How to set up a PostgreSQL cluster using pg_cirrus on AWS

pg_cirrus is a simple and automated solution to deploy highly available 3-node PostgreSQL clusters with auto failover. It is built using Ansible and to perform auto failover and load balancing we are using pgpool.

We understand that setting up 3-node HA cluster using pg_cirrus on cloud environment isn’t as simple as setting it up on VMs. In this blog we will guide you in setting up a 3-node HA cluster using pg_cirrus on AWS EC2 instances.

Need Help? Contact Us ...

Log in to AWS console

To setup pg_cirrus on AWS EC2 Instances, you need to log in to AWS console. You may sign in as am IAM user or as root user.

Create Security Groups

Security groups in AWS act as firewalls that control inbound and outbound traffic for your Amazon Elastic Compute Cloud (Amazon EC2) instances, as well as other AWS resources. To create security groups search EC2 in the search bar and under services click on EC2.

From the menu to the left side under Network & Security select Security Groups.

We need to create two security groups one for pgpool node and one for primary and standby nodes. In the security groups page click on Create security group.

Create a security group for pgpool node

Create a security group for pgpool node and give it a name and description.

Add inbound rules

We need to add following inbound rules to our security group for pgpool node and select Create security Group from the bottom of the page.

Note: For simplicity we have allowed inbound traffic to all the required ports from anywhere. The source however can be further restricted.

Create a security group for primary and standby nodes

Go back to the security groups page and create another security group for primary and standby nodes. Give it a name and description.

Add inbound rules

We need to add following inbound rules to our security group for pgpool node and select Create security Group from the bottom of the page.

Note: For simplicity we have allowed inbound traffic to all the required ports from anywhere. The source however can be further restricted.

Launch Amazon EC2 Instances

Select Instances under Instances from the menu on the left. On EC2 dashboard Click on Instances (running).

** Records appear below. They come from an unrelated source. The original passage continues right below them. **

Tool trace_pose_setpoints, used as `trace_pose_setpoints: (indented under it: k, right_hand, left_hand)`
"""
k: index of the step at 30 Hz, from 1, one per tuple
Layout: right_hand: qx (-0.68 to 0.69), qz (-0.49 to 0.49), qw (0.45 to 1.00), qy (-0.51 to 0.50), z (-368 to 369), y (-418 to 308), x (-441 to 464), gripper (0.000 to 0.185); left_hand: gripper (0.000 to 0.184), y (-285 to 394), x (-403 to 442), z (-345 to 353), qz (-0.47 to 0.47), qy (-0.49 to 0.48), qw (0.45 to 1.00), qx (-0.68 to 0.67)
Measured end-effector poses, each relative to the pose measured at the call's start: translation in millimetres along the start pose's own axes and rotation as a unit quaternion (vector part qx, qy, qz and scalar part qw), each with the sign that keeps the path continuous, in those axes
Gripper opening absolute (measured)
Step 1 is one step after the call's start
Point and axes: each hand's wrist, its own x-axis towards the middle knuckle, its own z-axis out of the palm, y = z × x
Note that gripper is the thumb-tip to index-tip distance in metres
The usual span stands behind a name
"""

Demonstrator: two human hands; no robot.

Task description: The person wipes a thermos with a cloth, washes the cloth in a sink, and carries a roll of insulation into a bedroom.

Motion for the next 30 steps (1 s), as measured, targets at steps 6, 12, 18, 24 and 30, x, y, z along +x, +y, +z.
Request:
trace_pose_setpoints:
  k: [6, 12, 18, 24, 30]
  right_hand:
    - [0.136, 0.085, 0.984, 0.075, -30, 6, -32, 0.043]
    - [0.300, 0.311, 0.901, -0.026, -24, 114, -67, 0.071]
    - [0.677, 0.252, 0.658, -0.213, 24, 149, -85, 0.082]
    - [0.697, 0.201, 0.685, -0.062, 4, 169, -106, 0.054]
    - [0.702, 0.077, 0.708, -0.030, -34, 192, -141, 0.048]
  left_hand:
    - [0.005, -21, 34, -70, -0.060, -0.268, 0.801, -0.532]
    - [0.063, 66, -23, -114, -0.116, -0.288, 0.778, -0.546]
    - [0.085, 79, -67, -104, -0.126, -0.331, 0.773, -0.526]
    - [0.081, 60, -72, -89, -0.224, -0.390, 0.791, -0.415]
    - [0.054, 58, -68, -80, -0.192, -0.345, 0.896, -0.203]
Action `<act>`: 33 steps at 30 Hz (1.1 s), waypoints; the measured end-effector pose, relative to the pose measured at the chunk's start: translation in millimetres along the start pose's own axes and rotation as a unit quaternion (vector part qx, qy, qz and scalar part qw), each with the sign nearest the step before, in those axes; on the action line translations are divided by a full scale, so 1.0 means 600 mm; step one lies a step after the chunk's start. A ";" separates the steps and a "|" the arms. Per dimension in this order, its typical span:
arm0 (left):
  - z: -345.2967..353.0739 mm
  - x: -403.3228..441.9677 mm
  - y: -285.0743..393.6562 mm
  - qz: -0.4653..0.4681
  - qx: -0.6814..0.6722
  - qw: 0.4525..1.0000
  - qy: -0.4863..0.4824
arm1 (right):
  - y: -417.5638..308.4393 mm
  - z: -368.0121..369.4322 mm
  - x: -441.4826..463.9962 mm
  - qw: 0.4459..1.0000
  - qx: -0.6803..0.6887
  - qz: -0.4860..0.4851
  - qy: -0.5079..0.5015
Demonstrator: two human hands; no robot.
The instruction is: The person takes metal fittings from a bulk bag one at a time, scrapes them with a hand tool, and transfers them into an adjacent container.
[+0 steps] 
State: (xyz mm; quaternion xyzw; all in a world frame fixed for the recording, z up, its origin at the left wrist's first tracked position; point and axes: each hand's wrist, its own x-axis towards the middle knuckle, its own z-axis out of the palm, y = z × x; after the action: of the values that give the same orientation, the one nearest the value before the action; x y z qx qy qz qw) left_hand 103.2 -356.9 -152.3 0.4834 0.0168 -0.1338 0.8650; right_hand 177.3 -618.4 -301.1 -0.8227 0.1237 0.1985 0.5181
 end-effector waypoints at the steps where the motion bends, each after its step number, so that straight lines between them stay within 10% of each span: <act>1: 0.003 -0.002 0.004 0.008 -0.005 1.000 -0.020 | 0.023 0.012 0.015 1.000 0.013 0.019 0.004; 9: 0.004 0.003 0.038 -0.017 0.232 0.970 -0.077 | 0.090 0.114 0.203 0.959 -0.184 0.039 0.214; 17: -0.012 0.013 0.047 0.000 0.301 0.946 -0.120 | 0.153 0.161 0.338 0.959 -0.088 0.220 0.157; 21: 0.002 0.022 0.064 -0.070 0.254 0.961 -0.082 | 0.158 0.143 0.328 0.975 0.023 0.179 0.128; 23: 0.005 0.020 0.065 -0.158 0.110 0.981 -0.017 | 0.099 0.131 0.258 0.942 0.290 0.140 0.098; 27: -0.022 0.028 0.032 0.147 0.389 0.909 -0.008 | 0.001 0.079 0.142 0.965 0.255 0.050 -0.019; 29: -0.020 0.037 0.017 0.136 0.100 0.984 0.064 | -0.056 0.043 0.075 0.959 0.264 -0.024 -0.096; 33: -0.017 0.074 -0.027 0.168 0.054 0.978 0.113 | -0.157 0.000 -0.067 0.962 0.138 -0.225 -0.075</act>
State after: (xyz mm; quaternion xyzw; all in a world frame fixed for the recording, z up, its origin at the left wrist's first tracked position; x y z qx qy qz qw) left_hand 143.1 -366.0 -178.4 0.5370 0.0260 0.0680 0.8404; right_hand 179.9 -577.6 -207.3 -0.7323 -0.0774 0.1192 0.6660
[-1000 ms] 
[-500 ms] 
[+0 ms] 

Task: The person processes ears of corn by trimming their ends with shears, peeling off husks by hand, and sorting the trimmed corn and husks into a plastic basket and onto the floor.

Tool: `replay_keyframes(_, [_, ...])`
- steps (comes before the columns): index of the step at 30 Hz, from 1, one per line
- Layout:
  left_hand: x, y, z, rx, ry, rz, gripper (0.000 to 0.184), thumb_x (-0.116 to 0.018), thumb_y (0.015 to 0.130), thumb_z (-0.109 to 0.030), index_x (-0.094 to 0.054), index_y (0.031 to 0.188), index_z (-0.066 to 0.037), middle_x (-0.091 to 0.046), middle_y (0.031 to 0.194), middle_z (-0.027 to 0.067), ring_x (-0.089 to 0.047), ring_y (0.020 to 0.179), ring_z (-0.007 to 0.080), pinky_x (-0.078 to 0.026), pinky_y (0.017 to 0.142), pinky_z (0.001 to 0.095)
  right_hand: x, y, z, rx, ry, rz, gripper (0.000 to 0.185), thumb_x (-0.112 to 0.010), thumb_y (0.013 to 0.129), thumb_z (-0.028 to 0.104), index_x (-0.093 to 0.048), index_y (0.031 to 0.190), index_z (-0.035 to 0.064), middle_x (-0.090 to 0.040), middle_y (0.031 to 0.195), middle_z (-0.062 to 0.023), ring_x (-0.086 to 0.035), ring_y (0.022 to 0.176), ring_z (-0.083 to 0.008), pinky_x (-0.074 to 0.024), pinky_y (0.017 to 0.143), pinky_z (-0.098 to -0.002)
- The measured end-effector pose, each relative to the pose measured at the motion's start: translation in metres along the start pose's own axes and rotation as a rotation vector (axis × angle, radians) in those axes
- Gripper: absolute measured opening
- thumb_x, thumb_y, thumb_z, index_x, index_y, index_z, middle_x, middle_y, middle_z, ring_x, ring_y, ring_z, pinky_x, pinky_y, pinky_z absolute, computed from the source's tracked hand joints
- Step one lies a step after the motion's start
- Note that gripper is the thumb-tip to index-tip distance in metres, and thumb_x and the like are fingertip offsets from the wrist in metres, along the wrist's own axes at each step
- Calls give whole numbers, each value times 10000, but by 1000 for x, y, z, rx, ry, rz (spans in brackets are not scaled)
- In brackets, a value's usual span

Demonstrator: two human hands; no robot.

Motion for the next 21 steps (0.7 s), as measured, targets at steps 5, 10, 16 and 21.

Launch instance for pgpool node

Click on Launch instances to launch an EC2 instance for pgpool node and you will be redirected to the following page. Keep the number of instances to 1.

Select Ubuntu AMI

An Amazon Machine Image (AMI) is a supported and maintained image provided by AWS that provides the information required to launch an instance. Since pg_cirrus is currently only supported on Ubuntu, we will select Ubuntu AMI.

Set Instance Type

Select the instance type as per your requirement, for this blog we will be using t2.micro.

Create Key Pair

If you have an existing key pair you can use that, we’ll be creating a key pair named pg_cirrus by clicking on Create new key pair, the following menu will pop. Give the key pair a name, choose it’s type and private key file format. Click on Create key pair and key pair will be created and .pem file would be downloaded.

Set Network Settings

Under Network settings, choose a subnet and make sure all Instances are in the same subnet. Also select the security group we created earlier for pgpool node.

Set EBS Size

Choose the size of the storage as per your requirement, for this blog we’ll be using 30GB. After that click on launch Instance to launch the pgpool node’s instance.

Launch instances for primary and standby nodes

To launch instances for primary and standby nodes, repeat the same steps used to launch instance for pgpool node. Set the number of Instances to 3. Instead of creating a new key pair we can select the pg_cirrus key pair created earlier.

Set Network Settings

Under Network settings select the same subnet used for pgpool node and select the security group created for primary and standby nodes.

For convenience we can give names to the instances.

Connect to Amazon EC2 Instances

We can connect to EC2 instances using .pem file downloaded earlier via some SSH-client or we can simply use EC2 Instance Connect. For this blog we will be connecting using EC2 Instance Connect.

To connect using AWS instance connect, select an instance and click connect. You will be redirected to the following page. Select EC2 Instance connect and click on connect. Since there is no other user created at this point we will go ahead with ubuntu user. You will be connected to the EC2 Instance. Connect to all EC2 Instances like this.

Create postgres user

Create postgres user on all instances and grant passwordless sudo privileges to it.

sudo adduser postgres

Grant passwordless sudo privileges to postgres user by running following command.

sudo visudo

Add the following string at the end of visudo file.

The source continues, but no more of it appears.